● **Your goal**
Copy out each line from the material where the word "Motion" is found.

● **Provided material**

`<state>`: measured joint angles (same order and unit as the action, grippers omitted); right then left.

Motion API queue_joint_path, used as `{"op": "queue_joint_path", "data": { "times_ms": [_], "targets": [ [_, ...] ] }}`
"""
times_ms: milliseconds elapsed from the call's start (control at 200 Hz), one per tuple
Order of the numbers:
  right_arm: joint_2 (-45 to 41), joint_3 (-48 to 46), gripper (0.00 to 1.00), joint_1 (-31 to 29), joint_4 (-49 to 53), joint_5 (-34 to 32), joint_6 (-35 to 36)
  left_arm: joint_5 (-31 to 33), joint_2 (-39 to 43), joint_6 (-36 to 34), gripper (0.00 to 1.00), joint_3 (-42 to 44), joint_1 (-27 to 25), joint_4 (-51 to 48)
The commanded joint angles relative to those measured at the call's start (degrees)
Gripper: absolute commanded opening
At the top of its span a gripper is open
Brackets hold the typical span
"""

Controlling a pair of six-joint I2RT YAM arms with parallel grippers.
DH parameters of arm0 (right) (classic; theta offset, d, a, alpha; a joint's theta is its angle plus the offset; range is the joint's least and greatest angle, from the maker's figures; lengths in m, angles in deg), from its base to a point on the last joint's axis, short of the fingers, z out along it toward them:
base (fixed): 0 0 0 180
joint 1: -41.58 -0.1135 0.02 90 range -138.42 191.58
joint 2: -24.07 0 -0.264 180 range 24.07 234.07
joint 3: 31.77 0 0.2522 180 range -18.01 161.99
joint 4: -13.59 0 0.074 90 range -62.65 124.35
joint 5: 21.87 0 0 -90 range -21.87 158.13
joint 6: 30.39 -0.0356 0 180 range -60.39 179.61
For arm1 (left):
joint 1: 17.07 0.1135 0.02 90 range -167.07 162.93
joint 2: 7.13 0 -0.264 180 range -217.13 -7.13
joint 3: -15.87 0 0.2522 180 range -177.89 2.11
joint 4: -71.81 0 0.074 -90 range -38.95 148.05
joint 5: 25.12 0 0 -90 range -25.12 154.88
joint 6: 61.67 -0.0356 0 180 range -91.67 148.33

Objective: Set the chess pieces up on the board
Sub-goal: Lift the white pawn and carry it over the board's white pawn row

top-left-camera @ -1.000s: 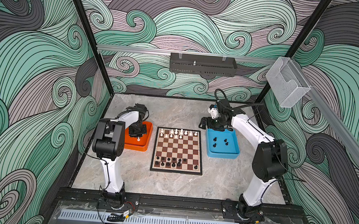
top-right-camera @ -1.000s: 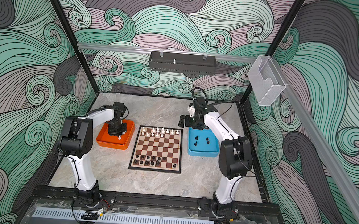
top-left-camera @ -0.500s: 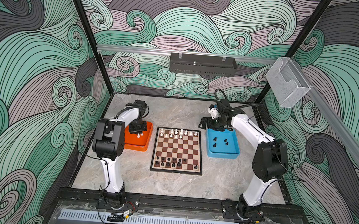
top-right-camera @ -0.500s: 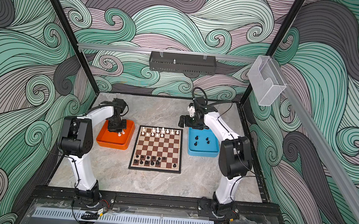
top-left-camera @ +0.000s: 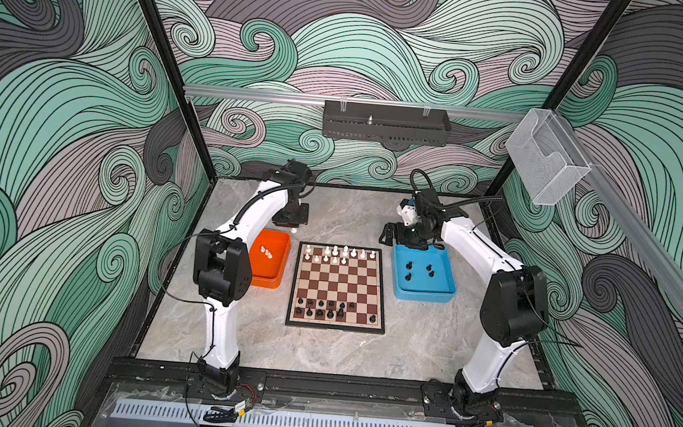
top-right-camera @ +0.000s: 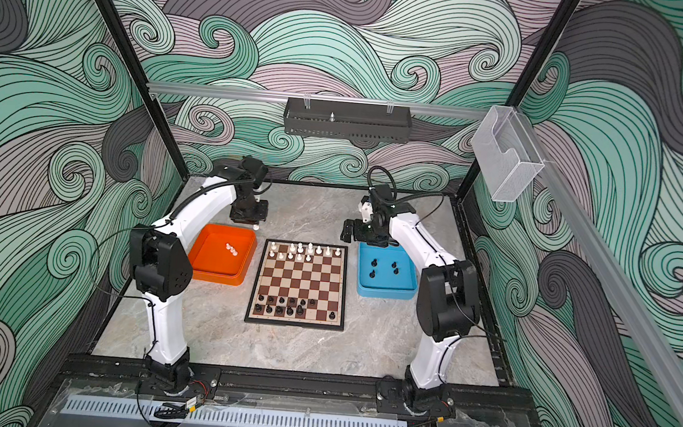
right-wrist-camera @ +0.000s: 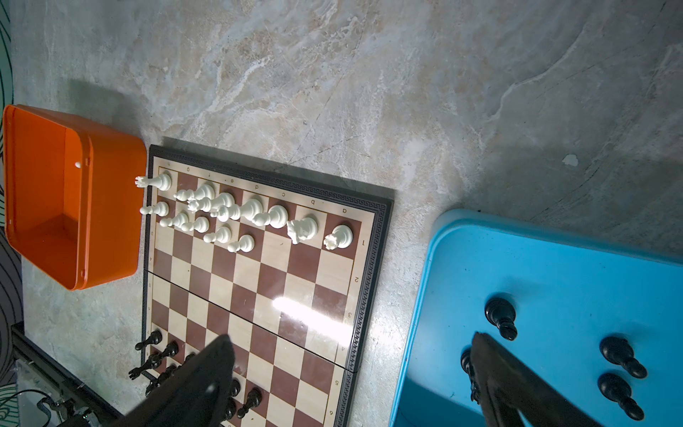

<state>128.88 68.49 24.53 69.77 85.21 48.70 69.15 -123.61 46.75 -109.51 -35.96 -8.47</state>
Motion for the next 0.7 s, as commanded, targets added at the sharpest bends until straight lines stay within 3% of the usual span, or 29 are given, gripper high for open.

● **Completed task**
Motion API queue_joint_path, used as `{"op": "queue_joint_path", "data": { "times_ms": [_], "targets": [ [_, ...] ] }}`
Motion for the next 0.7 s, as commanded, targets added at the sharpest bends until straight lines stay within 3% of the usual span, or 29 are given, gripper high for open.

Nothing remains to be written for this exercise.